DEER data used to identify the curvature helicity of the transmembrane region of Amyloid Precursor Protein (C99) in POPC/POPG vesicle system. (A) Topological illustration of C99 with respect to a lipid bilayer. (B) X-band DEER time domain data at 80 K for C99 that was spin-labeled at the ends of its TMD (at sites 700 and 723). Data are shown for WT C99 and also C99 that was additionally subjected to Gly-to-Leu mutations at G708 and G709. (C) Distance distributions between the spin labels measured for the corresponding time domain data. The error associated with each average distance relates to the uncertainty of the average. (Adapted from ref. with permission)

Figure 10

Secondary structure model of Na⁺/Proline Transporter PutP of E. coli. Putative TMs are represented as rectangles and numbered with Roman numerals; loops are numbered with Arabic numerals starting from the N-terminus. (Adapted from ref. with permission)

Figure 11

EPR spectra and corresponding simulations at three fields/frequencies of the radical intermediate in the Phycocyanobilin–Ferredoxin Oxidoreductase system. As the frequency increases, what is an isotropic signal at X-band eventually becomes much better resolved allowing for the determination of all three g values.
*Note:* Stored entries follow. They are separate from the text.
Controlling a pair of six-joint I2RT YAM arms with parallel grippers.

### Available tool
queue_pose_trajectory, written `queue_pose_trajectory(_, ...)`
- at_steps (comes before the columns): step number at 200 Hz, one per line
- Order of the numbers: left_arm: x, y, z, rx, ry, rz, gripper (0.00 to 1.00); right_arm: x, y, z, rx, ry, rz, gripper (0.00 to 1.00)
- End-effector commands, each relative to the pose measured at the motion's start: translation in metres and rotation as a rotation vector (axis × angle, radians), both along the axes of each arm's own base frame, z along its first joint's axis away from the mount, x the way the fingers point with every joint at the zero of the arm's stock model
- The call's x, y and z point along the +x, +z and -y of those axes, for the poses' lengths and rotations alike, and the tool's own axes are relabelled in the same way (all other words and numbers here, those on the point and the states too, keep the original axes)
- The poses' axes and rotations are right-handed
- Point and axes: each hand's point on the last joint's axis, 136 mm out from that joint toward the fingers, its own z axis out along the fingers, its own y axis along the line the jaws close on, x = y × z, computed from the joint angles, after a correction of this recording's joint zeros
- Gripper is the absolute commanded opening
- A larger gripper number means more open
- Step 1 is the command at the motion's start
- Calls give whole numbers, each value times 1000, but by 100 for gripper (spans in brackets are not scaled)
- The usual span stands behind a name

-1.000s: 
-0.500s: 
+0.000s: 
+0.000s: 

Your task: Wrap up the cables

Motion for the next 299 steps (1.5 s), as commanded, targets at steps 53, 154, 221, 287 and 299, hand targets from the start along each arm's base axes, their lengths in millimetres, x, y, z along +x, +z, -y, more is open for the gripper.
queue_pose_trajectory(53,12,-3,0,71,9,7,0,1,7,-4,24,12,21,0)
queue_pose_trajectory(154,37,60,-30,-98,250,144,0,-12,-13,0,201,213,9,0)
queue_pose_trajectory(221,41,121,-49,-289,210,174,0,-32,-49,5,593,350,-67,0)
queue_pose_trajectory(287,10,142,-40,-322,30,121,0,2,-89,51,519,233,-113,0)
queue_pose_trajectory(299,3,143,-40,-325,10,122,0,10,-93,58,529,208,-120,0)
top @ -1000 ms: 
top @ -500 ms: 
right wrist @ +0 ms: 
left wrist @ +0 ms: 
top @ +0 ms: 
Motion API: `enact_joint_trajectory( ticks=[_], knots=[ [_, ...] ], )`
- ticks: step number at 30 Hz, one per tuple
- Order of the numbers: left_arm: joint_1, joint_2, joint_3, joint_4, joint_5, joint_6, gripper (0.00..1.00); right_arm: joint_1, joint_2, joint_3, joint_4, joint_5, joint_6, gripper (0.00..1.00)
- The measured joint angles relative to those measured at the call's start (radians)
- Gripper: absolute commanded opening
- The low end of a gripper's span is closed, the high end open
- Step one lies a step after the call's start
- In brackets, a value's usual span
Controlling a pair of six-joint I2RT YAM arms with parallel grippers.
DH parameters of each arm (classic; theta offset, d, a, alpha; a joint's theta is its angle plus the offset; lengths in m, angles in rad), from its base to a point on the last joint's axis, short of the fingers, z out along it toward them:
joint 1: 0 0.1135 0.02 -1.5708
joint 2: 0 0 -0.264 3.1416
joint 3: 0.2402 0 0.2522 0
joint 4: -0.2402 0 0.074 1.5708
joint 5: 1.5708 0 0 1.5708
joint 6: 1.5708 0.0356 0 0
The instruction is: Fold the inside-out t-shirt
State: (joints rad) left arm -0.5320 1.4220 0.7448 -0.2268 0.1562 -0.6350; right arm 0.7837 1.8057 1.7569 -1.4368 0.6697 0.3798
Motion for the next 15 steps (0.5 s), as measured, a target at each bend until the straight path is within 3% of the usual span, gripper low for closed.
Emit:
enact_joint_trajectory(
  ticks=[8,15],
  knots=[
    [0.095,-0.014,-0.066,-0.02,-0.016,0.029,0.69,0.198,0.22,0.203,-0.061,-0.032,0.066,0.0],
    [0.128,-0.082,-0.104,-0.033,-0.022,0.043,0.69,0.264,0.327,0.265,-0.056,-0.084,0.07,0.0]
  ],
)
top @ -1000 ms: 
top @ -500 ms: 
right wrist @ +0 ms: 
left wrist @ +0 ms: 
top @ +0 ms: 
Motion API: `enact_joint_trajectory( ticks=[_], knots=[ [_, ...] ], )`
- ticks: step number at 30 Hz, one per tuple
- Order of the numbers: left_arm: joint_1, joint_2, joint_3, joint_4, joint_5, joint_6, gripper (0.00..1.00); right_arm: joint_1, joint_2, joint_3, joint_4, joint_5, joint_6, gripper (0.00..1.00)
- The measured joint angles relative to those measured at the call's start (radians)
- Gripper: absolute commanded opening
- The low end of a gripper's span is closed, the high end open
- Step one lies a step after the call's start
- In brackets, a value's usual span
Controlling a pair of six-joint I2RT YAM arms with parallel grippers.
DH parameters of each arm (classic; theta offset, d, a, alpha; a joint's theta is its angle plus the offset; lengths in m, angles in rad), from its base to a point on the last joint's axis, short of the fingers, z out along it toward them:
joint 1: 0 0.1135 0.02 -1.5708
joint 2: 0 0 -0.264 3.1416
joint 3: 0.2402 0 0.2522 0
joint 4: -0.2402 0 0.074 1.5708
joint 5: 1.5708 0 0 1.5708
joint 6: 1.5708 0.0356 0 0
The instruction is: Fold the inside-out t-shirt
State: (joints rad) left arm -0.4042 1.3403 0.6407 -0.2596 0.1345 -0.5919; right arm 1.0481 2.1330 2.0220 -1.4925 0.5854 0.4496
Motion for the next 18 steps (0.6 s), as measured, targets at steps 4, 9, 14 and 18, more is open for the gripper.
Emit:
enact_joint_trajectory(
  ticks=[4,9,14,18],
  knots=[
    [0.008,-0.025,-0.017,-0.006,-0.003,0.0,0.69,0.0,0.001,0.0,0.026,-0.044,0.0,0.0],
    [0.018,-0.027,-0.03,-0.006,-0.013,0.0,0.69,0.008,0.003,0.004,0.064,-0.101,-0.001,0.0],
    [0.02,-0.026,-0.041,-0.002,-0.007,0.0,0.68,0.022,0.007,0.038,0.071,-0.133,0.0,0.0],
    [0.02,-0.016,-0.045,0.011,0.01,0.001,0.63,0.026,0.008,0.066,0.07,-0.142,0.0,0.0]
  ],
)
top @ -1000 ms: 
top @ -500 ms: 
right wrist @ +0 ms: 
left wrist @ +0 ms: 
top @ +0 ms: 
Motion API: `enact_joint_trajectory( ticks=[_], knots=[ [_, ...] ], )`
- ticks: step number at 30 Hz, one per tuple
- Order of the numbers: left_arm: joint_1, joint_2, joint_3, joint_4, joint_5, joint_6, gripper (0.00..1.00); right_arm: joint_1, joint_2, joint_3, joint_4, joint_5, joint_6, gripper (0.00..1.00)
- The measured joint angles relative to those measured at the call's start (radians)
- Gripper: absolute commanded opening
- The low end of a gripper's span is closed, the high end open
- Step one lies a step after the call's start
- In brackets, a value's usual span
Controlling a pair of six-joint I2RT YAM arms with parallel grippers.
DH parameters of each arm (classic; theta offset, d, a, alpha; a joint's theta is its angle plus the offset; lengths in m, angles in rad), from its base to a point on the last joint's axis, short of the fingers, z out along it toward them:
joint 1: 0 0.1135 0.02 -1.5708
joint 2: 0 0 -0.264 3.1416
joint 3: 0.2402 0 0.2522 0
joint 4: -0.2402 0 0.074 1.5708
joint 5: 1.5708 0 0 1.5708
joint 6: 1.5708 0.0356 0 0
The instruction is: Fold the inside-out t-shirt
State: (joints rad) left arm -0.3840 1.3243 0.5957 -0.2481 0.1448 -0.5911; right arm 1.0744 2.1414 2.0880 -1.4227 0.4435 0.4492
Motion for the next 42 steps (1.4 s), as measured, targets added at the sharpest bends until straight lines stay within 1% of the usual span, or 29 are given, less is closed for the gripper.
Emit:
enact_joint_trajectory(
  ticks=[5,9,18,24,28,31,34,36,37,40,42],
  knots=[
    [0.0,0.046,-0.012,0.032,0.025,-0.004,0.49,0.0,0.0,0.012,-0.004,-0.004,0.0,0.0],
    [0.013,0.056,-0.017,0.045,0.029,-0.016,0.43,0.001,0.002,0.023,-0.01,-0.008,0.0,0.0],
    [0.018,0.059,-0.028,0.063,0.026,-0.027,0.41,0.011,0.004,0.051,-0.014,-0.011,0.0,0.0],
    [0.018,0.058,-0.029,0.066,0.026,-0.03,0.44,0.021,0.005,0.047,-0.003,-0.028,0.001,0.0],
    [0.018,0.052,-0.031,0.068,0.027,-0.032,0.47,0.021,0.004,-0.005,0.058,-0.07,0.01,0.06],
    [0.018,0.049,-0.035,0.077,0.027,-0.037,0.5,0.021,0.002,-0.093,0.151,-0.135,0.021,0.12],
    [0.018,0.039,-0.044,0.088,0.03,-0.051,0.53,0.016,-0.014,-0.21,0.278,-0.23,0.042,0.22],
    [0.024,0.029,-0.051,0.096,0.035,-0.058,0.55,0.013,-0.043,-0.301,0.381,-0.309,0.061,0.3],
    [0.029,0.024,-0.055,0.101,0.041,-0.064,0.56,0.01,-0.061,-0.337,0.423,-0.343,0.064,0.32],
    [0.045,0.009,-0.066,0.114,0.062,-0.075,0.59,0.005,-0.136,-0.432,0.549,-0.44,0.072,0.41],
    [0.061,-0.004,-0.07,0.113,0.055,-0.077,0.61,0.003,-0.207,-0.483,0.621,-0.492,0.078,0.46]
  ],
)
Reproduced with permission from reference 119.

Figure 12

These data show the single crystal rotation of the H₂O₂-induced tyrosine radical intermediate in ribonucleotide reductase. From the results, the researchers were able to determine the orientation of the tyrosine sidechain within the crystal, which is slightly rotated from X-ray diffraction structure of the resting state. Reproduced with permission from reference 127.

Figure 13

X-ray crystal structure of metalloenzyme core of the oxygen evolving complex (OEC) (PDB ID: 3ARC). Atoms are shown in the following colors: Mn, purple; Ca, yellow; O, red. The figure was prepared using VMD.

Figure 14

Shown in this figure are the ⁵⁵Mn ESE ENDOR data collected by the Britt laboratory and the corresponding simulations using the hyperfine parameters from various predictions based on the multiline signal. The utility of using combined EPR methods is apparent as each of these sets of parameters can adequately simulate the multiline EPR signal in the S₂ state of the OEC, only the Britt values can be used to adequately simulate the ⁵⁵Mn ESE ENDOR spectrum. Reproduced with permission from reference 147.

Figure 15

X-ray crystal structure of FeMo cofactor of Nitrogenase (PDB ID: 3U7Q). Atoms are shown in the following colors: Mo, magenta; Fe, silver; S, yellow; Interstitial light atom, black. The figure was prepared using VMD.

Figure 16

¹⁵N ReMims ENDOR spectra of a trapped intermediate state in the Nitrogenase enzyme with ¹⁵N₂H₄, ¹⁵N₂H₂ or ¹⁵N=N-CH₃ (MD). The data show a single intermediate common to each of the added substrates. Adapted with permission from reference 167.